▸ YOUR ASSIGNMENT
An exact copy of the listing is required.

▸ RECORDED DATA
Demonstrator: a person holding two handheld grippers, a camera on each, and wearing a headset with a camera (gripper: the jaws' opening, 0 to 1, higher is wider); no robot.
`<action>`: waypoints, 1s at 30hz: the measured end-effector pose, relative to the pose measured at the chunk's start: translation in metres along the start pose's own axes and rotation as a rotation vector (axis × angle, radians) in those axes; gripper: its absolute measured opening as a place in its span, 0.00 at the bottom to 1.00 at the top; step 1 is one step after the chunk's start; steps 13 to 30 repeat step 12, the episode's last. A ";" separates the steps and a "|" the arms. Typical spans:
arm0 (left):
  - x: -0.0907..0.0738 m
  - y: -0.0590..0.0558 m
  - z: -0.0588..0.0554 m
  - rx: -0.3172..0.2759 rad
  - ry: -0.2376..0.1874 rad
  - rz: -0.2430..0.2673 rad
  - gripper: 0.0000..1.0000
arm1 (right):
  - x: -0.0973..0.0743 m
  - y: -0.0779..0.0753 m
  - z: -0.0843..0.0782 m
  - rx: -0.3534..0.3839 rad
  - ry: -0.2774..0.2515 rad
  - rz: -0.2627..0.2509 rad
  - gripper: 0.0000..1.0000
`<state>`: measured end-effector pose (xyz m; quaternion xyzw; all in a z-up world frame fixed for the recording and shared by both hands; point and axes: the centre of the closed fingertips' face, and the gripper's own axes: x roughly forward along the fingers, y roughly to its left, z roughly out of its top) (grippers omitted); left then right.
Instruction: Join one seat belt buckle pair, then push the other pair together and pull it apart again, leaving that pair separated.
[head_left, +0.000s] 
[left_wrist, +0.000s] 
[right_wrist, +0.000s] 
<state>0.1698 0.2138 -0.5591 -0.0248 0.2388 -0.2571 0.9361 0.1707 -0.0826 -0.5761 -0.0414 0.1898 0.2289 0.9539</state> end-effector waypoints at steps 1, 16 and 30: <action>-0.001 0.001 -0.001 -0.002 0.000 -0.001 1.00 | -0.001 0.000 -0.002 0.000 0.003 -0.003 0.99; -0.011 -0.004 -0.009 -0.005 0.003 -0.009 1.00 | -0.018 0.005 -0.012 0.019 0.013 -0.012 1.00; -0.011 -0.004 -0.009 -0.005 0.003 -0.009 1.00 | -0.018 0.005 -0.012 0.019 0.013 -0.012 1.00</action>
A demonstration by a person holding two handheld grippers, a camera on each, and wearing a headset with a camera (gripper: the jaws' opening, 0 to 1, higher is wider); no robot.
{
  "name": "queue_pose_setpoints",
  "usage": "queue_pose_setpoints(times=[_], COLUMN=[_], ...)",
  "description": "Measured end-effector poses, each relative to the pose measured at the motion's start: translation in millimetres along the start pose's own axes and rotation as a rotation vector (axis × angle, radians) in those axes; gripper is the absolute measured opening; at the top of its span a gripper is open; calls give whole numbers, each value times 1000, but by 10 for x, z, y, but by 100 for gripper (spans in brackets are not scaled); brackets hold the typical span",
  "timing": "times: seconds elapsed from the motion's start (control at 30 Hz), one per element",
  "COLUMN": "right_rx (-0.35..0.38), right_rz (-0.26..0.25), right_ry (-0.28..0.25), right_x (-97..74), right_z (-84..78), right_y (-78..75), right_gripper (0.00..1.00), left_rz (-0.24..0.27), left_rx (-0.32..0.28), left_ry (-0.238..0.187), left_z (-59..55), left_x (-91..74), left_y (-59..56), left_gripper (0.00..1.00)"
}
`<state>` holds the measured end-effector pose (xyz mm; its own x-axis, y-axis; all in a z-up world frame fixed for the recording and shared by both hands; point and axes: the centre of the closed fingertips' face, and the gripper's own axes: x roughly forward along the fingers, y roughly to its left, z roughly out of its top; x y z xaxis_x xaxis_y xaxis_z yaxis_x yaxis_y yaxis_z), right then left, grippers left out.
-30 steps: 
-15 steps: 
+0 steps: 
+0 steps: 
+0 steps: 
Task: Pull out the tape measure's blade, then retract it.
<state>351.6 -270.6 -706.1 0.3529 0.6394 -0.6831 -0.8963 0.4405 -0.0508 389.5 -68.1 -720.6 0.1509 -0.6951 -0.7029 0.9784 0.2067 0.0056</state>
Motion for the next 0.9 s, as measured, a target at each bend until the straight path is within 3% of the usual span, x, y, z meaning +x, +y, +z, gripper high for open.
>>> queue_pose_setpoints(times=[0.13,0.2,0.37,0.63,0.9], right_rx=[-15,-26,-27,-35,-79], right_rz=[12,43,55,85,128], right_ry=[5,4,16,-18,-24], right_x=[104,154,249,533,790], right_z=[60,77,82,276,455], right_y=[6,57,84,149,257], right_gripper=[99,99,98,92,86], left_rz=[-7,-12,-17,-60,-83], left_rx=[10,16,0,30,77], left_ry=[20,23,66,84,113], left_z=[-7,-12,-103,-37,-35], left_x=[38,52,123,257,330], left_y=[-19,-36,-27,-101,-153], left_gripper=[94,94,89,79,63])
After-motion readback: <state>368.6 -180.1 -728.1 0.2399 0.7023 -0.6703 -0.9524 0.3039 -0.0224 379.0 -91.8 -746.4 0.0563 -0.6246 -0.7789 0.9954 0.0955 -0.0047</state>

▸ TASK RESULT
Demonstrator: a person holding two handheld grippers, a camera on each, and wearing a headset with a camera (gripper: the jaws' opening, 0 to 1, higher is wider); no robot.
`<action>`: waypoints, 1s at 30hz: the measured end-effector pose, relative to the pose measured at the chunk's start: translation in metres along the start pose's own axes and rotation as a rotation vector (axis × angle, radians) in those axes; gripper: its absolute measured opening as a place in its span, 0.00 at the bottom to 1.00 at the top; step 1 is one step after the chunk's start; steps 13 to 30 repeat step 12, the episode's last. A ";" separates the steps and a "|" the arms. Typical spans:
arm0 (left):
  - x: -0.0907..0.0738 m
  - y: -0.0590..0.0558 m
  - z: -0.0588..0.0554 m
  - rx: -0.3172..0.2759 rad
  - ry: -0.2376..0.1874 rad
  - rz: -0.2430..0.2673 rad
  - gripper: 0.0000..1.0000
arm1 (right):
  - x: -0.0973..0.0743 m
  - y: -0.0779..0.0753 m
  - z: -0.0843..0.0782 m
  - rx: -0.3534..0.3839 rad
  - ry: -0.2774..0.2515 rad
  - rz: -0.2627..0.2509 rad
  - gripper: 0.0000..1.0000
`<state>`: measured end-effector pose (xyz m; quaternion xyzw; all in a z-up world frame fixed for the recording and shared by both hands; point and axes: the centre of the closed fingertips' face, and the gripper's own axes: x roughly forward along the fingers, y roughly to its left, z roughly out of its top) (grippers omitted); left then right.
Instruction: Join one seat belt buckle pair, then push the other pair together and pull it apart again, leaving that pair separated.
[head_left, +0.000s] 
[left_wrist, +0.000s] 
[right_wrist, +0.000s] 
<state>0.1698 0.2138 -0.5591 -0.0248 0.2388 -0.2571 0.9361 0.1707 -0.0826 -0.5761 -0.0414 0.1898 0.2289 0.9539</state> end-effector waypoints at steps 1, 16 and 30: <action>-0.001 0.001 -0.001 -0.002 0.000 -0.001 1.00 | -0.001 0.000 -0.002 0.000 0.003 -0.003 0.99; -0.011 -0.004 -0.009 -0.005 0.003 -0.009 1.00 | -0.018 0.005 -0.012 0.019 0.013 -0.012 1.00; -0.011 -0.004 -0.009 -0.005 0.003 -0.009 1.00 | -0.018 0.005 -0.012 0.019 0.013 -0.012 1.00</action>
A demonstration by a person holding two handheld grippers, a camera on each, and wearing a headset with a camera (gripper: the jaws' opening, 0 to 1, higher is wider); no robot.
{
  "name": "queue_pose_setpoints",
  "usage": "queue_pose_setpoints(times=[_], COLUMN=[_], ...)",
  "description": "Measured end-effector poses, each relative to the pose measured at the motion's start: translation in millimetres along the start pose's own axes and rotation as a rotation vector (axis × angle, radians) in those axes; gripper is the absolute measured opening; at the top of its span a gripper is open; calls give whole numbers, each value times 1000, but by 10 for x, z, y, but by 100 for gripper (spans in brackets are not scaled); brackets hold the typical span",
  "timing": "times: seconds elapsed from the motion's start (control at 30 Hz), one per element",
  "COLUMN": "right_rx (-0.35..0.38), right_rz (-0.26..0.25), right_ry (-0.28..0.25), right_x (-97..74), right_z (-84..78), right_y (-78..75), right_gripper (0.00..1.00), left_rz (-0.24..0.27), left_rx (-0.32..0.28), left_ry (-0.238..0.187), left_z (-59..55), left_x (-91..74), left_y (-59..56), left_gripper (0.00..1.00)"
}
`<state>` holds the measured end-effector pose (xyz mm; its own x-axis, y-axis; all in a z-up world frame fixed for the recording and shared by both hands; point and axes: the centre of the closed fingertips' face, and the gripper's own axes: x roughly forward along the fingers, y roughly to its left, z roughly out of its top; x y z xaxis_x xaxis_y xaxis_z yaxis_x yaxis_y yaxis_z), right then left, grippers left out.
-30 steps: 
-15 steps: 
+0 steps: 
+0 steps: 
+0 steps: 
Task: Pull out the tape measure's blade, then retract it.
<state>351.6 -270.6 -706.1 0.3529 0.6394 -0.6831 -0.8963 0.4405 -0.0508 389.5 -68.1 -720.6 0.1509 -0.6951 -0.7029 0.9784 0.2067 0.0056</state>
Motion for the next 0.9 s, as measured, a target at each bend until the straight path is within 3% of the usual span, x, y, z meaning +x, +y, +z, gripper high for open.
>>> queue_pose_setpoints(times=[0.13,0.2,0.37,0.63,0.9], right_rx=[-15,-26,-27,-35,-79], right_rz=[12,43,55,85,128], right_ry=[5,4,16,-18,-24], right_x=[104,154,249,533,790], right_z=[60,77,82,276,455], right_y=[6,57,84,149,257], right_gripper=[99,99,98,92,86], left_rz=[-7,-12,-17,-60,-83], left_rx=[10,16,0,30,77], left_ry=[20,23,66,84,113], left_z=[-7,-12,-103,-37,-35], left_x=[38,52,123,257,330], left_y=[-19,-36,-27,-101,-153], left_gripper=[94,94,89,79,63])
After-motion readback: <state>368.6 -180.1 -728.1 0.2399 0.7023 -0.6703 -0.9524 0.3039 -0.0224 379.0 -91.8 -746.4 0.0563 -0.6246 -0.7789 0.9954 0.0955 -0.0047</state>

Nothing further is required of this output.